Activity
Required from the data below: the exact lines starting at the line containing "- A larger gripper" and ending at the line containing "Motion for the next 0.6", with both ends kept and all pictures dropped.

(Listed records Opens)

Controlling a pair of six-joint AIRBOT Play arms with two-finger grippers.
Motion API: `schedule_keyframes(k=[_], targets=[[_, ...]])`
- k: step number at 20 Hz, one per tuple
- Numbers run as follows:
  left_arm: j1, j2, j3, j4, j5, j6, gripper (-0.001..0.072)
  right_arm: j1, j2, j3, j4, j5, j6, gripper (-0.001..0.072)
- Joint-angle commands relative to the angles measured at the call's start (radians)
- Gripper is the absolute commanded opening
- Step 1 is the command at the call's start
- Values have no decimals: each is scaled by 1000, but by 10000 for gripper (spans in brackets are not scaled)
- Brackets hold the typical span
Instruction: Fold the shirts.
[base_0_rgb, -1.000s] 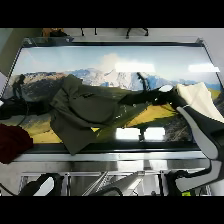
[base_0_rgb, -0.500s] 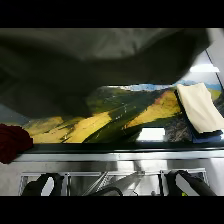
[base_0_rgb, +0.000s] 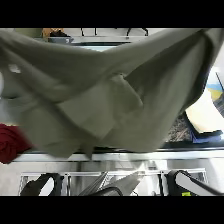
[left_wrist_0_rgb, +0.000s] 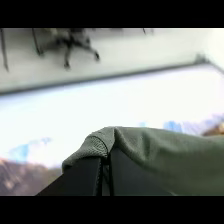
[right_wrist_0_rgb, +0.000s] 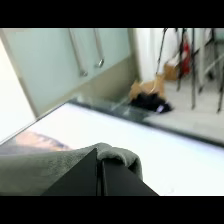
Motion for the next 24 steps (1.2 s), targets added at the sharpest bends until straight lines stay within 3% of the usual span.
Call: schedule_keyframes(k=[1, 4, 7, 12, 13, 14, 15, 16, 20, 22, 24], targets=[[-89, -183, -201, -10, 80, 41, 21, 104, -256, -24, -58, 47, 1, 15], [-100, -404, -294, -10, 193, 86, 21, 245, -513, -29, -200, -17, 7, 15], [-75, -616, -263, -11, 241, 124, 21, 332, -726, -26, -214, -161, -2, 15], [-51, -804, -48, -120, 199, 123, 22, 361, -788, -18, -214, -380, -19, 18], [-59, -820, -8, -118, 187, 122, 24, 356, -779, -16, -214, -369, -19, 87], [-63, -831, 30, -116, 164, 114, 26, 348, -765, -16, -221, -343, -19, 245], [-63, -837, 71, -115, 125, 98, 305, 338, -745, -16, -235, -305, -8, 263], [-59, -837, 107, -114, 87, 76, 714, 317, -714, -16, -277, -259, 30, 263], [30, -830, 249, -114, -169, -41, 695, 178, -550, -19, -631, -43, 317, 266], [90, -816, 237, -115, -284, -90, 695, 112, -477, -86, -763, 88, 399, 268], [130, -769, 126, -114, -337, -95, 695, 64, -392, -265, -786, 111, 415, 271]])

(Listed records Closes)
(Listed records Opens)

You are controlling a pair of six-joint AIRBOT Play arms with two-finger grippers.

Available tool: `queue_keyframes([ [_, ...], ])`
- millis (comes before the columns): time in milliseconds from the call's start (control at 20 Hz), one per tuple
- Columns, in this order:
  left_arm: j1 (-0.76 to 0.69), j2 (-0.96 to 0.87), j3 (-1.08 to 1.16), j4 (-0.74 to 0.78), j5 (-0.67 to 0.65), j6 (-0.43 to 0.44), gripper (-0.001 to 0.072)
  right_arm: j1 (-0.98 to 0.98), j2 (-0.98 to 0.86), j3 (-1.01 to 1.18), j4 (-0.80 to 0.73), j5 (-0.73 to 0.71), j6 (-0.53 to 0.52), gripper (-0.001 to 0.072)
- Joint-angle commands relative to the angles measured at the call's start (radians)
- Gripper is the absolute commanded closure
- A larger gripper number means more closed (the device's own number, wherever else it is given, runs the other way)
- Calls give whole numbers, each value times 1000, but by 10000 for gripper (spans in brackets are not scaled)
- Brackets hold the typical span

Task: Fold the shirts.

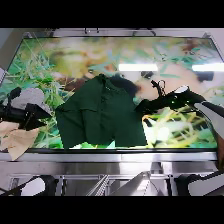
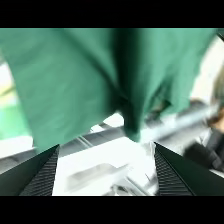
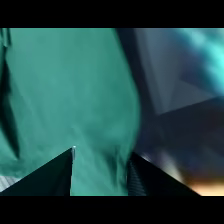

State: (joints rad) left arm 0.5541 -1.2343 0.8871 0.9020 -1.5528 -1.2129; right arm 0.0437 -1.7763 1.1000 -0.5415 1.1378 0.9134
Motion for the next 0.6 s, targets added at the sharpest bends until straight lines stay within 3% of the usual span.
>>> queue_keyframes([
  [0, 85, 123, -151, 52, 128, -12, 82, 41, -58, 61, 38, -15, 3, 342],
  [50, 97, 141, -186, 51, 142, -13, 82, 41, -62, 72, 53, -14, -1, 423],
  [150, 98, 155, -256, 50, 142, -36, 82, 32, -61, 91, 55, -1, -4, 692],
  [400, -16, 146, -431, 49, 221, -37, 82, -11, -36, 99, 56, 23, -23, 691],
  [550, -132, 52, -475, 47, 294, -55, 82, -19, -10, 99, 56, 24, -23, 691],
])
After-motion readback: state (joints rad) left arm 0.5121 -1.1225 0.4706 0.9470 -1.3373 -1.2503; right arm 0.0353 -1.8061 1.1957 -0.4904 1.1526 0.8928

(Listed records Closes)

Reply to the task
- A larger gripper number means more closed (the device's own number, wherever else it is given, runs the other way)
- Calls give whole numbers, each value times 1000, but by 10000 for gripper (spans in brackets are not scaled)
- Brackets hold the typical span

Task: Fold the shirts.


State: (joints rad) left arm 0.5541 -1.2343 0.8871 0.9020 -1.5528 -1.2129; right arm 0.0437 -1.7763 1.1000 -0.5415 1.1378 0.9134
Motion for the next 0.6 s, targets added at the sharpest bends until straight lines stay within 3% of the usual span.

No further output is required here.